C’est son altesse qui veut vous parler. Tout à l’heure elle était à écrire, et m’a commandé de vous venir chercher.

fabio.

Son altesse veut me parler, à moi ! Par le ciel, que sera-ce si elle se hasarde à me déclarer son sentiment ?


Entre LA DUCHESSE, une lettre à la main.
la duchesse.

Flora, avez-vous appelé le valet ?

flora.

Le voilà, madame.

la duchesse, à Flora.

Eh bien ! allez m’attendre par là, vous. (Flora sort. À Fabio.) Nous sommes seuls, maintenant.

fabio.

Oui, madame, et vous ne me trouverez pas ingrat. Je voudrais savoir en quoi je puis vous servir, et vous pouvez parler sans crainte, car je suis l’homme du monde le plus complaisant. Vous n’aurez pas grand’peine à obtenir de moi ce que vous désirez.

la duchesse.

Il faut, Fabio, que vous me disiez une chose que je tiens à savoir. Il importe à mon autorité de m’éclaircir sur un doute qui m’est venu.

fabio.

Si je puis vous satisfaire, il n’y aura pas de difficulté ; car si vous avez envie de le savoir, j’ai encore plus envie de le dire.

la duchesse.

Prenez cette chaîne.

fabio.

Avec plaisir certainement ; d’autant qu’elle est à mes yeux du plus grand prix, car elle vient de vous et elle est d’or.
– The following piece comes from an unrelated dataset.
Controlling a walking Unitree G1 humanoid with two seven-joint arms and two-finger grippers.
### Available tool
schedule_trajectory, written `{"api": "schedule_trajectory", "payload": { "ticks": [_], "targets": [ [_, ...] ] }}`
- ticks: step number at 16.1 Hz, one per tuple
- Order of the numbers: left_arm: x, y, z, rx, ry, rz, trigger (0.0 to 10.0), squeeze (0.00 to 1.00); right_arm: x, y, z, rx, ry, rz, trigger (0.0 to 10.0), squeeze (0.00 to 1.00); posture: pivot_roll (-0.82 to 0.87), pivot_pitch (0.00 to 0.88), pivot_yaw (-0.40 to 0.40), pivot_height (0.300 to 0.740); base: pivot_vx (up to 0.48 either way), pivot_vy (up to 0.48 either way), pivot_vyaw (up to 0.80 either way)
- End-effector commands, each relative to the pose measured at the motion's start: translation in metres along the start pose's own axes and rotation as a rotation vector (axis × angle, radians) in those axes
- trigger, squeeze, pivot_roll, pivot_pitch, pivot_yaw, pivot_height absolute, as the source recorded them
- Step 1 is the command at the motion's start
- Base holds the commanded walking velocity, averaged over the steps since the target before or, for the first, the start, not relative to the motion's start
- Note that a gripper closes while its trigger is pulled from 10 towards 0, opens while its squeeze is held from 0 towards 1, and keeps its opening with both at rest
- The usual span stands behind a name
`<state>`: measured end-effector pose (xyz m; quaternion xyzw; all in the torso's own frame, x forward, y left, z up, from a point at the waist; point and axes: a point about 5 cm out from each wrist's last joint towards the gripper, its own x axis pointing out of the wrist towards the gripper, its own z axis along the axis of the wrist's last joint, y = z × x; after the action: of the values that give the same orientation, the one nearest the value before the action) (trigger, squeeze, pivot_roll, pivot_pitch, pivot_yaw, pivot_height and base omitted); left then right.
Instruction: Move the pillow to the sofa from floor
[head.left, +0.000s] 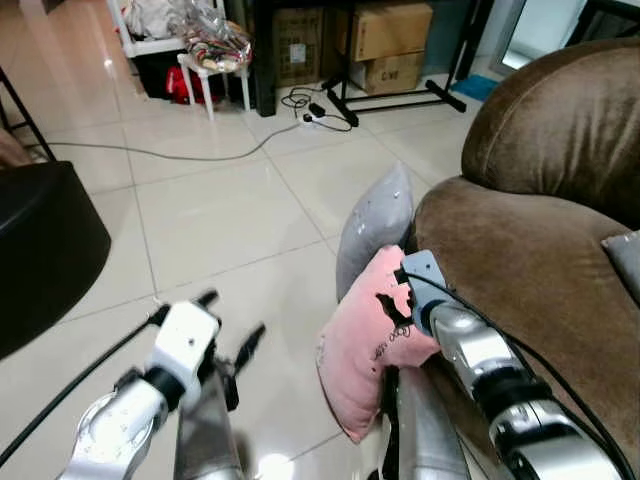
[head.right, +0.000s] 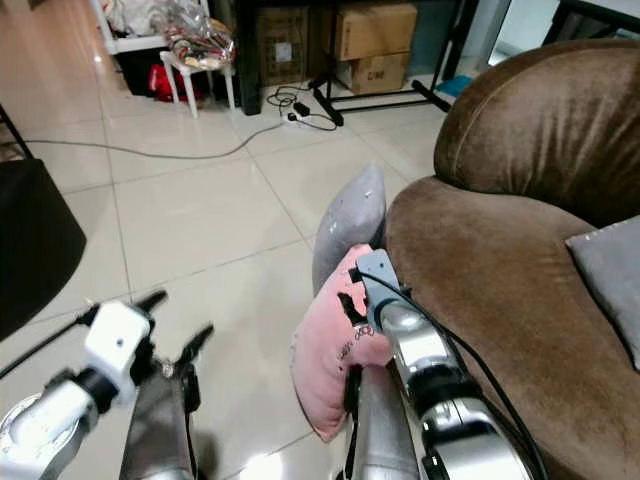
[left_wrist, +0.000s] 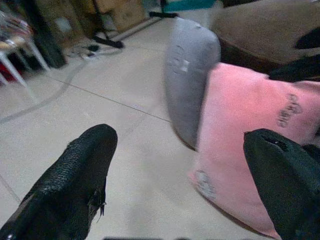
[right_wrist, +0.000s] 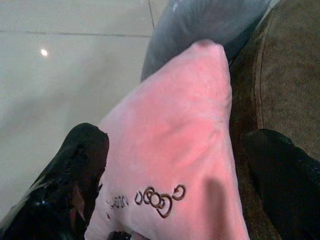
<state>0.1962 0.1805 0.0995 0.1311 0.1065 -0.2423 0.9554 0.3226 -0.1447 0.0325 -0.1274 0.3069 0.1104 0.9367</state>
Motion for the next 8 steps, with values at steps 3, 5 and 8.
{"api": "schedule_trajectory", "payload": {
  "ticks": [3, 5, 8],
  "targets": [
    [-0.015, -0.01, 0.008, -0.008, -0.004, -0.09, 10.0, 0.0, 0.006, 0.0, 0.001, -0.013, 0.015, -0.054, 10.0, 0.08, 0.01, 0.0, -0.062, 0.478, 0.0, 0.0, 0.0],
    [-0.032, -0.014, 0.01, -0.019, 0.022, -0.119, 10.0, 0.0, 0.009, 0.002, -0.001, -0.012, 0.036, -0.077, 10.0, 0.0, 0.02, 0.026, -0.069, 0.478, 0.0, 0.0, 0.0],
    [-0.051, -0.02, 0.012, -0.026, 0.063, -0.133, 10.0, 0.0, 0.011, 0.006, -0.009, -0.047, 0.067, -0.118, 10.0, 0.0, 0.06, 0.092, -0.084, 0.478, 0.0, 0.0, 0.0]
  ]
}}
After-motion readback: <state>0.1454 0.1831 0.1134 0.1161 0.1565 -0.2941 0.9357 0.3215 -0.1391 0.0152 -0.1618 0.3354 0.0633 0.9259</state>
Interrogez-moi donc, madame ; je meurs d’envie de parler.

la duchesse.

Quelle est la dame qu’aime Frédéric ?

fabio.

Je suis un bavard bien malheureux, madame ; j’ignore une chose, et c’est justement ce que vous me demandez.

la duchesse.

Quel ennui ! (Haut.) Comment est-il possible que vous ne sachiez pas cela, puisque vous ne quittez jamais votre maître ?

fabio.

Comment voulez-vous que je le sache, lorsqu’il ne le sait pas lui-même ?

la duchesse.

Sa passion ne peut pas être si secrète.